The Signadot MCP server gives a coding agent the tools it needs to talk to Signadot. An agent skill sits on top of those tools and gives the agent a workflow: when to reach for a sandbox, what counts as proof, and how to recover when something goes wrong.

Skills are agent-agnostic. Any coding agent that supports the Skills format can load them.

SkillPurpose
signadot-validateValidate code changes against real cluster dependencies before declaring a task done.
signadot-plan (coming soon)Author and iterate on reusable Signadot plan specs.

signadot-validate

Coding agents are good at writing code and bad at proving it works in a microservice. signadot-validate closes that loop. It runs the changed service locally, routes real cluster traffic to it with a routing key, and iterates until validation passes. See the signadot/agent-skills README for installation.

What to expect

A few non-obvious things the skill does that are worth knowing up front:

  • Validation runs through the cluster URL, not localhost. A successful curl to http://localhost:8080 doesn't count, because it bypasses the service mesh and the routing-key propagation path you actually want to exercise.
  • The sandbox sticks around.
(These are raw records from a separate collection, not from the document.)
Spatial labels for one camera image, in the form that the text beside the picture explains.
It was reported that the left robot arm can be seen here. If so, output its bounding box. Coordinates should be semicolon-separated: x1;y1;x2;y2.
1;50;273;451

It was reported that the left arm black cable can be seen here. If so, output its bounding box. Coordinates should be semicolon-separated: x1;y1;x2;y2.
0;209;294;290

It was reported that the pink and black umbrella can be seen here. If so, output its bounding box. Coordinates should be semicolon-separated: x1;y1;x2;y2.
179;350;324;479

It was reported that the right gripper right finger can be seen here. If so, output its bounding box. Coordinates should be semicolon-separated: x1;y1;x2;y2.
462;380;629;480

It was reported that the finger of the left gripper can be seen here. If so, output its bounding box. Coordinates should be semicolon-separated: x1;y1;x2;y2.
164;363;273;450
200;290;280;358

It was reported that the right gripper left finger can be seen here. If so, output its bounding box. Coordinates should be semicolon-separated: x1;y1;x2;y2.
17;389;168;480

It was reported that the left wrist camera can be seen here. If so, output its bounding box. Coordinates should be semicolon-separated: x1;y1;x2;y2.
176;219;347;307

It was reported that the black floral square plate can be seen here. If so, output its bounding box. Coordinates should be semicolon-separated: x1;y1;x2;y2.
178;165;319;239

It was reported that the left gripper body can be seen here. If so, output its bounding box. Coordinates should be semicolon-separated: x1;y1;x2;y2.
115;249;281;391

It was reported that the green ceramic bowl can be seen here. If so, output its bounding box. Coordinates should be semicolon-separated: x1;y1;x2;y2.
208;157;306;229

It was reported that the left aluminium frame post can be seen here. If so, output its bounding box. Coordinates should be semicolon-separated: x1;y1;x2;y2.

The default is to leave it up so you can inspect it or re-run validation. The agent surfaces the signadot sandbox delete command but doesn't run it.
  • Secrets are pulled but not printed. When the skill reconstructs the environment from ConfigMaps and Secrets, secret values are redacted in chat and logs.
  • The agent iterates on its own for mechanical failures like missing env vars, stale processes, or wrong ports. It stops to ask only when the fix is a judgment call, such as choosing between fixing forward or keeping things backward-compatible.
  • Local image builds are a last resort. The skill prefers running the changed service as a local process. It only falls back to building and pushing an image when the service genuinely cannot run outside the cluster.
  • Shared resources are gated. Creating an isolated sandbox is autonomous. Updating a shared sandbox or route group, adding public preview endpoints, or running sudo signadot local connect all require your confirmation.

signadot-plan

Coming soon. signadot-plan will help an agent author, run, and tag reusable validation flows so that a verified behavior can be captured as a reusable check.